Me acerqué a una protectora de animales para interesarme por la reproducción de la paloma, informándome que por lo menos estarían unos veinte días incubando y luego un mes de crianza hasta que pudieran volar los polluelos. Aconsejándome que en cuanto lo hicieran quitara el nido pues la paloma madre puede volver a tener otra puesta de huevos y hacerse los dueños de mi balcón y la susodicha lavadora.

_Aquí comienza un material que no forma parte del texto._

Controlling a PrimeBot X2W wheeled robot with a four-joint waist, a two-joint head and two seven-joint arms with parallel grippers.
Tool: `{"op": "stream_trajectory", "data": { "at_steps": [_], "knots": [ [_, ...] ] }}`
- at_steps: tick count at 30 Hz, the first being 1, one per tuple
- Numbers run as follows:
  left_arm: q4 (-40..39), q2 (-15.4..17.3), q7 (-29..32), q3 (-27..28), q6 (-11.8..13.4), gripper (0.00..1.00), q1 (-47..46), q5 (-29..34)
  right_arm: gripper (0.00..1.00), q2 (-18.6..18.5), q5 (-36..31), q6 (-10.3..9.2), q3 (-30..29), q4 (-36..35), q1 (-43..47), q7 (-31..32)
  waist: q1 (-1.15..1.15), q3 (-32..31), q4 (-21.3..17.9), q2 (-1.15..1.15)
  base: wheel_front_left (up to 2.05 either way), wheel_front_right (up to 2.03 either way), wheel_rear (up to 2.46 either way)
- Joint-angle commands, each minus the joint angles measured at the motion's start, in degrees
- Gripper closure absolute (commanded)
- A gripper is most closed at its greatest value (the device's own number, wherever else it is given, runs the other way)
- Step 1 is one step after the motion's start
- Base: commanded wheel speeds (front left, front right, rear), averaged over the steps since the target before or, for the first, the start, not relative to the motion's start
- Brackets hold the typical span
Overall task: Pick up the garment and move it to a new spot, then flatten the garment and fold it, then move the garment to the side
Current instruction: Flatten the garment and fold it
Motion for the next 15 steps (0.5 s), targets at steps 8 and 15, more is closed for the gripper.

Dos meses carretando ropa a la lavandería más cercana a casa, menos mal que al haber secadoras no tenía necesidad de usar el tendal del balconcillo. En cuanto llegaba por las tardes husmeaba a través del cristal la incubación de los polluelos, y en cuanto salieron del cascarón, me puse una silla para estar más cómoda mientras observaba sus primeros gorjeos y sus pinitos con las alas. Como tragaban ávidamente las semillas y gusanitos que sus padres les llevaban, aquello era más entretenido que mirar la televisión. ¡Por fin empezaron a volar! En cuanto vi que lograban estar unas horas fuera del nido, me armé de valor y lo quité, limpiando a conciencia tanto la lavadora como el balcón o las cuerdas de tender la ropa, por fortuna el interior estaba intacto y pude tomar posesión de mi electrodoméstico. Colgué del techo cds viejos para que al moverse con el aire asustaran a las aves y no volvieran a anidar en mi acogedora lavadora.
Ya soy dueña de mi presupuesto económico, pero el sentimiento de nido vacío no me lo puedo arrancar, será una tontería, pero esos polluelos me hicieron sentir ternura y cariño muy dentro de mí. Nuestra convivencia no era factible, espero que sean felices en otro lugar.